Hawks is excited about the new sequencing technology. It is also helpful to have a technology developed specifically for the evolutionary field, he notes. "We're always using the new techniques from other fields, and this is a case where the new technique is developed just for this."

Hawks himself has heard from the researchers that have worked with the Denisovan samples that "the Denisovan pinky is just extraordinary" in terms of the amount of DNA preserved in it. Most bone fragments would be expected to contain less than 5 percent of the individual's endogenous DNA, but this fortuitous finger had a surprising 70 percent, the researchers noted in the study. And many Neandertal fragments have been preserved in vastly different states—many are far worse off than this Denisovan finger bone.

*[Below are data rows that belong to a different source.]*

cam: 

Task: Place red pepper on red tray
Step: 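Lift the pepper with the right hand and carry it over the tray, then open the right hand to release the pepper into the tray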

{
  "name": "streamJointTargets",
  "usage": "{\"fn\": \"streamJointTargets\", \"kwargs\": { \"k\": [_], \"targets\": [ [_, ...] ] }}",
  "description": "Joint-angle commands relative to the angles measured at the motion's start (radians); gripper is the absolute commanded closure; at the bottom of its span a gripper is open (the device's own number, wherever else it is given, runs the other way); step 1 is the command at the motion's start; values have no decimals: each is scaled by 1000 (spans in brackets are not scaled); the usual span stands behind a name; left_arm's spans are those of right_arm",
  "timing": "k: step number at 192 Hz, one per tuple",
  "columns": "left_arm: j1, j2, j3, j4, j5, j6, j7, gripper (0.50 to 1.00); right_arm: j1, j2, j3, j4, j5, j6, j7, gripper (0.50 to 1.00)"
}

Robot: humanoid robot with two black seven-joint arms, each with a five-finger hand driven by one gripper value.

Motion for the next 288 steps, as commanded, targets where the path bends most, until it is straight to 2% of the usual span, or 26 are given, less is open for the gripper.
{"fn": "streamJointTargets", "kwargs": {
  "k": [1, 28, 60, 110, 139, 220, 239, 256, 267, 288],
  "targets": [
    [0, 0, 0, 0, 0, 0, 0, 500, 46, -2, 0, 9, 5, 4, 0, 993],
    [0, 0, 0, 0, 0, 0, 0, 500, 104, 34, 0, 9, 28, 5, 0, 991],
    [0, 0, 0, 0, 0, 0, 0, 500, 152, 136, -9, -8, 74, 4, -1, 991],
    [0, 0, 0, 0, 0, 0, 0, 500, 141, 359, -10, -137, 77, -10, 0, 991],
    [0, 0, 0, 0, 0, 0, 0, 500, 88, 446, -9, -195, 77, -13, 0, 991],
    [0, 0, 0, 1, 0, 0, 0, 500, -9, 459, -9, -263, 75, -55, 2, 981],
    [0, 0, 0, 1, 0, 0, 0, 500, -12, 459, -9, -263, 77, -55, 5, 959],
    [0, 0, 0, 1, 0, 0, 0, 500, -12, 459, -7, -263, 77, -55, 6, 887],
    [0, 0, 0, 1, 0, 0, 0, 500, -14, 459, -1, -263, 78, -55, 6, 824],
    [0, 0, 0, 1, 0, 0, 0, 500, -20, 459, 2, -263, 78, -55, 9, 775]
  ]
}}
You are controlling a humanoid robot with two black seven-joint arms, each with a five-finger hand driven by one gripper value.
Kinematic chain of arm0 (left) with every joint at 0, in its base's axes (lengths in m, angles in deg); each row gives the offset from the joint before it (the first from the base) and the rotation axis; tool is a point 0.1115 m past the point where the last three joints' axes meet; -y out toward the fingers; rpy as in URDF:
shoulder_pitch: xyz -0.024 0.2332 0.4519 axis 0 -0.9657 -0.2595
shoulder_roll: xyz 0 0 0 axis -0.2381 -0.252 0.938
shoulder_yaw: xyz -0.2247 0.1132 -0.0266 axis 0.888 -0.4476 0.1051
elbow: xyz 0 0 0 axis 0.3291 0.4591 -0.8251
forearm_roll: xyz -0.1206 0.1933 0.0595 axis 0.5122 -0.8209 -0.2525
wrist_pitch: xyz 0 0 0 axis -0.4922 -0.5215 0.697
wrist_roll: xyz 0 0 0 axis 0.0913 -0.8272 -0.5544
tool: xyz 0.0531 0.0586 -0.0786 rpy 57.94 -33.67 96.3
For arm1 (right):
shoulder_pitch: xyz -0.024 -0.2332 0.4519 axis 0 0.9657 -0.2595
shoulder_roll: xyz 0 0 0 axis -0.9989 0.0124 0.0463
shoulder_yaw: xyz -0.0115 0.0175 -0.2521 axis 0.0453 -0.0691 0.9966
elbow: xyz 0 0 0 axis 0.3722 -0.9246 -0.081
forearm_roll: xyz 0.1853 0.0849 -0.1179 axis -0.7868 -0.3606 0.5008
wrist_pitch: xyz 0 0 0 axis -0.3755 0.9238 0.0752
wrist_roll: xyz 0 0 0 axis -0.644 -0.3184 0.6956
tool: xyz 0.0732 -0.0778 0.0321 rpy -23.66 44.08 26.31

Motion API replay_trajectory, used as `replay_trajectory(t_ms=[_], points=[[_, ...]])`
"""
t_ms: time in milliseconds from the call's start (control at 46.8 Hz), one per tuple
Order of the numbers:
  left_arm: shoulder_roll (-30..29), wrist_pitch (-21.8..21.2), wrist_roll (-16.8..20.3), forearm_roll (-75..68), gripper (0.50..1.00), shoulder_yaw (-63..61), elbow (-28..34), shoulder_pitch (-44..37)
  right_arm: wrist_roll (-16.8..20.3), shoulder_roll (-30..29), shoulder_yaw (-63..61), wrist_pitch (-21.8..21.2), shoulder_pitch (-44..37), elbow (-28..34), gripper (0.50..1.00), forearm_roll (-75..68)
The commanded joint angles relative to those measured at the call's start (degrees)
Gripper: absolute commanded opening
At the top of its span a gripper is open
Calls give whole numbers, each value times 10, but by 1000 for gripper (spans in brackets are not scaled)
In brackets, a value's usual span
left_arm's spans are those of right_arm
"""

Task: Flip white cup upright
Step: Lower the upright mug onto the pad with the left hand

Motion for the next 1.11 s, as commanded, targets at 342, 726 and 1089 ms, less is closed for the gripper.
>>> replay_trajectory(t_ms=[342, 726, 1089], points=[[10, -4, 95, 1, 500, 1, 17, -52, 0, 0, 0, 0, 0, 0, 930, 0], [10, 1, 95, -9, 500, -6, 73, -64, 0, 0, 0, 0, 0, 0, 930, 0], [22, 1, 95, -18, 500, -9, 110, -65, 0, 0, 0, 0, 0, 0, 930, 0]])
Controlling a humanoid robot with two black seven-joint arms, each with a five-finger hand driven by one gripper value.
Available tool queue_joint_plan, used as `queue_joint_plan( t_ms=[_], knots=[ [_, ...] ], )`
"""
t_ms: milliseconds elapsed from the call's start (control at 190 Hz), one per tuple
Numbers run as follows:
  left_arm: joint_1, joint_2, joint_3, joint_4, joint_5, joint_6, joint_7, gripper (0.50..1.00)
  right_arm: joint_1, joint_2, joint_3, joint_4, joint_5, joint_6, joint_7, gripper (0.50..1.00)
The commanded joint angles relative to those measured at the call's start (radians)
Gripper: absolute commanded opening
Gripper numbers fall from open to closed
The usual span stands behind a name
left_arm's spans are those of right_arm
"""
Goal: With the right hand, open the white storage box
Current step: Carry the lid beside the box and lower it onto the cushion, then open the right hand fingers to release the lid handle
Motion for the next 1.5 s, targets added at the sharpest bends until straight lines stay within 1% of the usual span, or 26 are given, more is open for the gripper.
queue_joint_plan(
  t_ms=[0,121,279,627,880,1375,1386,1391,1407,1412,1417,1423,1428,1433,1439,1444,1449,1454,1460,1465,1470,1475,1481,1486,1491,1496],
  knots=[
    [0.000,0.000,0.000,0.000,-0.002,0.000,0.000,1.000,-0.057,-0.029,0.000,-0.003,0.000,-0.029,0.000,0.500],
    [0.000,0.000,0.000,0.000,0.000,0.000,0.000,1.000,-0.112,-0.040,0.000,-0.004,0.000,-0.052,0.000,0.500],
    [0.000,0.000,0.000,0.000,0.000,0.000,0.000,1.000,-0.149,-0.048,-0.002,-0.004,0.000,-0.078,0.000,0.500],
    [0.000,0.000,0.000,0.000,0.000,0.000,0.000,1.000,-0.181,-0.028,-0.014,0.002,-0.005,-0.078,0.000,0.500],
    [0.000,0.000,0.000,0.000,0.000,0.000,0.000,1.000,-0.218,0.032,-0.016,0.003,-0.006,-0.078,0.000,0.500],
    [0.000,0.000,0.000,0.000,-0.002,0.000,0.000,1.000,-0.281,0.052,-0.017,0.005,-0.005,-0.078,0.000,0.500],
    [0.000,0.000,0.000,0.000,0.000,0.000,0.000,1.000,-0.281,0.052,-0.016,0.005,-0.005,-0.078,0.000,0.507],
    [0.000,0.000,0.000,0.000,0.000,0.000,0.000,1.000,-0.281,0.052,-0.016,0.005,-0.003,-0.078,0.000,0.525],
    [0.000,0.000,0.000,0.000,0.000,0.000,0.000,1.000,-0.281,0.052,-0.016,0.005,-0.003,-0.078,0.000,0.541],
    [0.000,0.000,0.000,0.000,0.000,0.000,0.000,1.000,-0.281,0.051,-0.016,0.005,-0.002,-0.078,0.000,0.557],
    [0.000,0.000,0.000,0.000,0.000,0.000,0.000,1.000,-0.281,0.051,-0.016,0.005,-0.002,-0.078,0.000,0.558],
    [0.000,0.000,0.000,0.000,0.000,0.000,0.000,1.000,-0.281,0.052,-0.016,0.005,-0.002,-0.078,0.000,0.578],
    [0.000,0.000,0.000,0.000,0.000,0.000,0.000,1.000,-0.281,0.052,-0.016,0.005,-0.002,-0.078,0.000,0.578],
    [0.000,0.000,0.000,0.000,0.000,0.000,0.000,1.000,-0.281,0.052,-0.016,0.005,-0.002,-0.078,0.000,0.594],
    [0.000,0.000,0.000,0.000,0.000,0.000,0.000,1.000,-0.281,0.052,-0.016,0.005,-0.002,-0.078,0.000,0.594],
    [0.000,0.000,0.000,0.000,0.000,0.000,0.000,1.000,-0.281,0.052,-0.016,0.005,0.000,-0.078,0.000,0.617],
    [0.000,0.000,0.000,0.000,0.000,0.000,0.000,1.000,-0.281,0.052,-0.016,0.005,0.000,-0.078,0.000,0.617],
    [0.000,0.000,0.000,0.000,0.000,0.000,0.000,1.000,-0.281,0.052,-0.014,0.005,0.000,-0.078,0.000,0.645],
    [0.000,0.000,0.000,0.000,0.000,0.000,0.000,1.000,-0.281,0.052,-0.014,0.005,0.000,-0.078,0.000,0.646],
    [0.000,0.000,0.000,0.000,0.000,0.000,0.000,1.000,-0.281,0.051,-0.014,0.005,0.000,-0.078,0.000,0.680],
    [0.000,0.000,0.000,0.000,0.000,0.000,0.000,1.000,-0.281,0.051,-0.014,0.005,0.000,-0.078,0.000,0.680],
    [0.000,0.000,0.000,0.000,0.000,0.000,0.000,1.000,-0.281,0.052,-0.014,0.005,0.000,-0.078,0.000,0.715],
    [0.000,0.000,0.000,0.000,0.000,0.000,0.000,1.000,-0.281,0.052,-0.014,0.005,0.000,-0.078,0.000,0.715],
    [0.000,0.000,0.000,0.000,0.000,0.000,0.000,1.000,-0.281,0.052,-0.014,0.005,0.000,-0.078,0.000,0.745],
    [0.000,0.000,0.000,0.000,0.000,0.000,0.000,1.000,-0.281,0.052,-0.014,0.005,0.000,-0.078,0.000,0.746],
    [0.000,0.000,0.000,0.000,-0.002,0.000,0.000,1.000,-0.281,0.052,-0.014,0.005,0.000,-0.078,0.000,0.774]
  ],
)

The new sequencing approach could also improve our understanding of known specimens and the evolutionary landscape as a whole. "It's going to increase the yield from other fossils," Hawks notes. Many of the Neandertal specimens, for example, have only a small fraction of their genome sequenced. "If we can go from 2 percent to the whole genome, that opens up a lot more," Hawks says. "Going back further in time will be exciting," he notes, and this new technique should allow us to do that. "There's a huge race on—it's exciting."

The Denisovans might be the first non-Neandertal archaic human to be sequenced, but they are likely not going to be the last. The researchers behind this new study are already at work using the new single-strand sequencing technique to reexamine older specimens. (Meyer said they were working on reassessing old samples but would not specify which specimens they were studying—the mysterious "hobbit" H. floresiensis would be a worthy candidate.) Pääbo suggests Asia as a particularly promising location to look for other Denisovan-like groups. "I would be surprised if there were not other groups to be found there in the future," he said.

Taking this technique to specimens from Africa is also likely to yield some exciting results, Hawks says. Africa, with its rich human evolutionary history, holds the greatest genetic diversity. The genomes of contemporary pygmy and hunter–gatherer tribes in Africa, for example, have roughly as many differences as do those of European modern humans and Neandertals. So "any ancient specimen that we find in Africa might be as different from us as Neandertals," Hawks says. "Anything we find from the right place might be another Denisovan."